--- TASK INSTRUCTIONS ---
Pull out every line below that holds the word "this".

■ ■ ■ ■

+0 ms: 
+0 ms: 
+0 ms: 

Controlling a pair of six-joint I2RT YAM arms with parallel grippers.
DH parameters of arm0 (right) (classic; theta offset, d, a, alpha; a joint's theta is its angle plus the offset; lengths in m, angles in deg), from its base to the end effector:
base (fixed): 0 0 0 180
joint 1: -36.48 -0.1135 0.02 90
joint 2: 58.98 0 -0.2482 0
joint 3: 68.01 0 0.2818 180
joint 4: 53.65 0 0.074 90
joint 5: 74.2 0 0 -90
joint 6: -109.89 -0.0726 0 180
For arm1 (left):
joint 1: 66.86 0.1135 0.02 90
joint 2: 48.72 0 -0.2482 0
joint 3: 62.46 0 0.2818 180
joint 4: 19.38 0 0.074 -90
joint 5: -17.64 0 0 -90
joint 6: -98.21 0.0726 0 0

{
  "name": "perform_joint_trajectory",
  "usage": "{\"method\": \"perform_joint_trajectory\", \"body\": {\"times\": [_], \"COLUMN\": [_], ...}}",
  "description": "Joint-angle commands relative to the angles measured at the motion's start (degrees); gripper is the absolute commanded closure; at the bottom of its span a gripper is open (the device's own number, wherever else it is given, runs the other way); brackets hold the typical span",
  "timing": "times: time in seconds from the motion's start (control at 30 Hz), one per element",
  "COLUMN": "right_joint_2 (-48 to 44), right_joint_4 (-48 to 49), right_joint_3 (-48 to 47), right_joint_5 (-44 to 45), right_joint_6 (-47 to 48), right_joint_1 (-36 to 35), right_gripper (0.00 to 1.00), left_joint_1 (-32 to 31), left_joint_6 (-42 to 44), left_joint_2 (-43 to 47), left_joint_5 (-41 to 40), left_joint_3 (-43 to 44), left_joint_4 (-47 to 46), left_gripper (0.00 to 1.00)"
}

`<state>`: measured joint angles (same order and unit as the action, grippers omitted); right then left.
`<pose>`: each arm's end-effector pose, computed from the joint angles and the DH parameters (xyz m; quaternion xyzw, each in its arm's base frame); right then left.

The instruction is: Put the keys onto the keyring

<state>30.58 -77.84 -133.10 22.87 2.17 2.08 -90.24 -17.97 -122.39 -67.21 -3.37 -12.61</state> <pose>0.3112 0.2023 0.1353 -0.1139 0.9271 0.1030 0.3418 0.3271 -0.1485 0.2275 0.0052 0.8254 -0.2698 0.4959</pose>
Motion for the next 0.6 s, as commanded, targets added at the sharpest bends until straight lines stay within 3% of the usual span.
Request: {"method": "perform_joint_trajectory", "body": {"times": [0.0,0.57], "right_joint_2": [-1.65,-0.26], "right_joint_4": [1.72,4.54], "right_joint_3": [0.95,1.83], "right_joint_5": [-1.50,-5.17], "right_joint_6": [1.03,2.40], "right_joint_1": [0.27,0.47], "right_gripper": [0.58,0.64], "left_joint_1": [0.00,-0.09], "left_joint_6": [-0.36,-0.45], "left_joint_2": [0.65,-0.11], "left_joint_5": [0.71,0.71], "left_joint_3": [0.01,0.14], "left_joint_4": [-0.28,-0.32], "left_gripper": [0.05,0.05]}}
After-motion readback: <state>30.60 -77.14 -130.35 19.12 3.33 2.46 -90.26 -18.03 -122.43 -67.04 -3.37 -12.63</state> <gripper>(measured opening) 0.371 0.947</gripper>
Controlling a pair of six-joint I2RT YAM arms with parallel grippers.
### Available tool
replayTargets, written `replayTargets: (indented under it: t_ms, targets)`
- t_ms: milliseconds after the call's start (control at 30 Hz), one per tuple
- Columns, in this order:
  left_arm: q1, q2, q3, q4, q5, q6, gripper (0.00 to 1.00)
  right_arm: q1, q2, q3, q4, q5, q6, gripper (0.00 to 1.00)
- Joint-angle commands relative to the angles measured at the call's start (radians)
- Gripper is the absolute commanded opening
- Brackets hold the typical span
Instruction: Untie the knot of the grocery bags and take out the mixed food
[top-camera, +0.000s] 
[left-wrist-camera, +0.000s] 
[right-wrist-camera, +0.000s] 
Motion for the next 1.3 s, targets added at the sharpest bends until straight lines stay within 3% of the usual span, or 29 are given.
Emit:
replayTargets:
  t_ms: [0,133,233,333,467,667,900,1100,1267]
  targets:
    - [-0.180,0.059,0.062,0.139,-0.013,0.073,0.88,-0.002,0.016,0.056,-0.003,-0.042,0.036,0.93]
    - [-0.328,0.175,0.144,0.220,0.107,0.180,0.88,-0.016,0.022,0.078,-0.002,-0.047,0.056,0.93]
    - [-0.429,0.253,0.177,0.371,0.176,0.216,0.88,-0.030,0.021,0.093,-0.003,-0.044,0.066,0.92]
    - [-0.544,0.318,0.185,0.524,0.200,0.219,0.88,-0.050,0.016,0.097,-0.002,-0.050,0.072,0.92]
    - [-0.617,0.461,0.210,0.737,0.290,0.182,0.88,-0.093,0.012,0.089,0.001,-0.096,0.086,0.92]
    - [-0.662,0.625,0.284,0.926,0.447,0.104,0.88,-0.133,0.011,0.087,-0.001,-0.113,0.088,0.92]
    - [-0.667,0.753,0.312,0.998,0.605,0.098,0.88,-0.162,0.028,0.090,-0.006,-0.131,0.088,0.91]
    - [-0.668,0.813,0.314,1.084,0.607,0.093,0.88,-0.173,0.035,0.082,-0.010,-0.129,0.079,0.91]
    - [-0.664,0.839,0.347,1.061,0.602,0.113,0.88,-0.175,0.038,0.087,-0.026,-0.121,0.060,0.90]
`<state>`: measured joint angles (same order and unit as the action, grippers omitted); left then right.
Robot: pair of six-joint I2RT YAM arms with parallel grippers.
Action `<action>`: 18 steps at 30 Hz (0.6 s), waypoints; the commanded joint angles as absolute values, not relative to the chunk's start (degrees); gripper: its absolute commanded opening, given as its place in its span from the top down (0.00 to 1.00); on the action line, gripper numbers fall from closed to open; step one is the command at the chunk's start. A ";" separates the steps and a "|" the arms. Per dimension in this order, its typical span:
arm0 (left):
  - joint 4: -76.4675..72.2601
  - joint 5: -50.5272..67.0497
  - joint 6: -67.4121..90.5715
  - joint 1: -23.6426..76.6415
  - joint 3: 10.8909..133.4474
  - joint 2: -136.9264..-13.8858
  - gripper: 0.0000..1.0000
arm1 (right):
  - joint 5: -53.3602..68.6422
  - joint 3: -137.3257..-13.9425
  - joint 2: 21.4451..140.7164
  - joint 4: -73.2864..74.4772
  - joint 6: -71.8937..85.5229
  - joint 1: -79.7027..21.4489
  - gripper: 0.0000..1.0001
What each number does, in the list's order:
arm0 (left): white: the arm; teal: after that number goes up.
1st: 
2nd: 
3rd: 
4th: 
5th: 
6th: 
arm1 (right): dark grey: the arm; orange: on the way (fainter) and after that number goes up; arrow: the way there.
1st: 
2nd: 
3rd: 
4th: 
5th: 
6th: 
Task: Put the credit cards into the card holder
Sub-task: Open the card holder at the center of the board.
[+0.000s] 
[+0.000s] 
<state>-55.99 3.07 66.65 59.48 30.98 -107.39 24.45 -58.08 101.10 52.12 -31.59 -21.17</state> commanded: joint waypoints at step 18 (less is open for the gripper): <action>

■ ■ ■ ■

--- ANSWER BOX ---
- Columns, in this order:
Action `<action>`: 18 steps at 30 Hz (0.6 s), waypoints; the commanded joint angles as absolute values, not relative to the chunk's start (degrees); gripper: its absolute commanded opening, given as its place in its span from the top down (0.00 to 1.00); on the action line, gripper numbers fall from closed to open; step one is the command at the chunk's start. A ";" separates the steps and a "|" the arms. Per dimension in this order, its typical span:

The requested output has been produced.